Some females are born with an extra ovary (Cruikshank, 1990).



     In lower vertebrates, the urinary and reproductive systems are joined, creating a urogenital system.  The gonads develop alongside the mesonephros (as in the lamprey and salamander in the images below).

lamprey salamander
     The male reproductive system is actually linked to the urinary system in many vertebrates since sperm empty directly into kidneys, passing through mesonephric ducts (the frog is pictured below).  In male gonads (but not female gonads), mesonephric cells migrate to the gonad where they induce some of the differentiation of the male cells and structures (Nishino, 2001).
In the human embryo, the gonads develop alongside the mesonephros.
gonad drawing gonad drawing

     In most females, the mesonephros and its ducts degenerate completely and the reproductive system is completely separate from the urinary system.  In males however, mesonephric ducts are retained but as parts of the reproductive tract rather than the urinary tract.  Both semen and urine pass through the urethra and therefore, the urinary and reproductive systems are not completely separate.  Females may have remnants of the mesonephros which form structures known as the appendix vesiculosa, epoophoron, paraphoron, and duct of Gartner.  In males, persistent mesonephric tissue may form the appendix of the testes (Moore, p.  333). 

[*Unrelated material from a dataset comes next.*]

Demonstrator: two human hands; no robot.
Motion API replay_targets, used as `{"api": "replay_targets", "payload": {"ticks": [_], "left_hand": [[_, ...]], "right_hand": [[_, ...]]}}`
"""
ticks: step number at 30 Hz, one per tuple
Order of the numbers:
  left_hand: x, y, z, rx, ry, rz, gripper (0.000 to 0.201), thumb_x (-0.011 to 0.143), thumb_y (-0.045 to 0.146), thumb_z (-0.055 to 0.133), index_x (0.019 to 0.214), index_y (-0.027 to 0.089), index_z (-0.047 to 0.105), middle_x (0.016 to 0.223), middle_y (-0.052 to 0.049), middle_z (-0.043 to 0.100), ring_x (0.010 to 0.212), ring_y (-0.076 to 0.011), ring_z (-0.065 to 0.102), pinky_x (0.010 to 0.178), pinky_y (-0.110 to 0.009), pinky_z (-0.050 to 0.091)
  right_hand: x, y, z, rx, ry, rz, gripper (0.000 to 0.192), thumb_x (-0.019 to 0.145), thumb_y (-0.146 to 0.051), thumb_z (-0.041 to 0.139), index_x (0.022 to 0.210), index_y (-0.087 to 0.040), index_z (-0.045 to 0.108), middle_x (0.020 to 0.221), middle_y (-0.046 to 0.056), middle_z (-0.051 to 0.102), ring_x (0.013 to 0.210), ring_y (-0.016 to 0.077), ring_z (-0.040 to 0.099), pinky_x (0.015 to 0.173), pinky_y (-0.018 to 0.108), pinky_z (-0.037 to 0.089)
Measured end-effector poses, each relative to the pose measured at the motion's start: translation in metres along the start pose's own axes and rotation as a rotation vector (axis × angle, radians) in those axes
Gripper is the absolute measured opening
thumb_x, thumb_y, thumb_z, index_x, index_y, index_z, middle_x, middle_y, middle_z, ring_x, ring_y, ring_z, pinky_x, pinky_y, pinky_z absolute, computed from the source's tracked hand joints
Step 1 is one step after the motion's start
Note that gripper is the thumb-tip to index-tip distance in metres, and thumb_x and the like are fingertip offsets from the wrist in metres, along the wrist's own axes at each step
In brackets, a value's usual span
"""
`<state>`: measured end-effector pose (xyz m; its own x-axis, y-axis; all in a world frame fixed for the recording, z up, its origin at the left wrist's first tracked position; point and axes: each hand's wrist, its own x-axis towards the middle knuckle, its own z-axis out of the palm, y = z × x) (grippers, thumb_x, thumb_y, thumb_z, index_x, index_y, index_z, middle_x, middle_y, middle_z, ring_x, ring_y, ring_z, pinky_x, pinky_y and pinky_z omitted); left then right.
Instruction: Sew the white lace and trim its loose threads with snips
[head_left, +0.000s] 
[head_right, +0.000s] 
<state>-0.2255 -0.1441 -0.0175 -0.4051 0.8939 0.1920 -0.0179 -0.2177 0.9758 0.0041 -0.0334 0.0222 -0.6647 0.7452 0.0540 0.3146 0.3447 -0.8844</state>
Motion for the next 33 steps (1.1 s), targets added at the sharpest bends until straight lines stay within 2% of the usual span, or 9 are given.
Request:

     Some fetuses suffer from the absence of the clitoris or penis (Moore, p.  338) or the absence of the vagina (Moore, p.  339).



Embryonic mammals develop a mammary ridge along the ventral trunk.  Different species of mammals develop breasts and nipples at different point along this ridge.  In humans, additional breasts and nipples can develop along this ridge.

extra nipples
     In mammals, the first step in sex determination is the differentiation of the gonads controlled by genes followed by a second step of phenotypic changes induced by hormones.  Anti-Muellerian hormone is a member of the TGF-B family which is required for male development (without which they develop as pseudphermaphrodites).   Females exposed to AMH undergo partial sex reversal.  Four transcription factors are known to bind to the AMH promoter: SF-1, WT1, SOX-9, and GATA-4 (Vaiman, 2000).  WT1 possess four zinc finger domains and mutations are involved in four types of disorders, all of which may include some aspects of sex reversal.  SF-1 and WT1 are also involved in the production of the original undifferentiated gonad (Vaiman, 2000).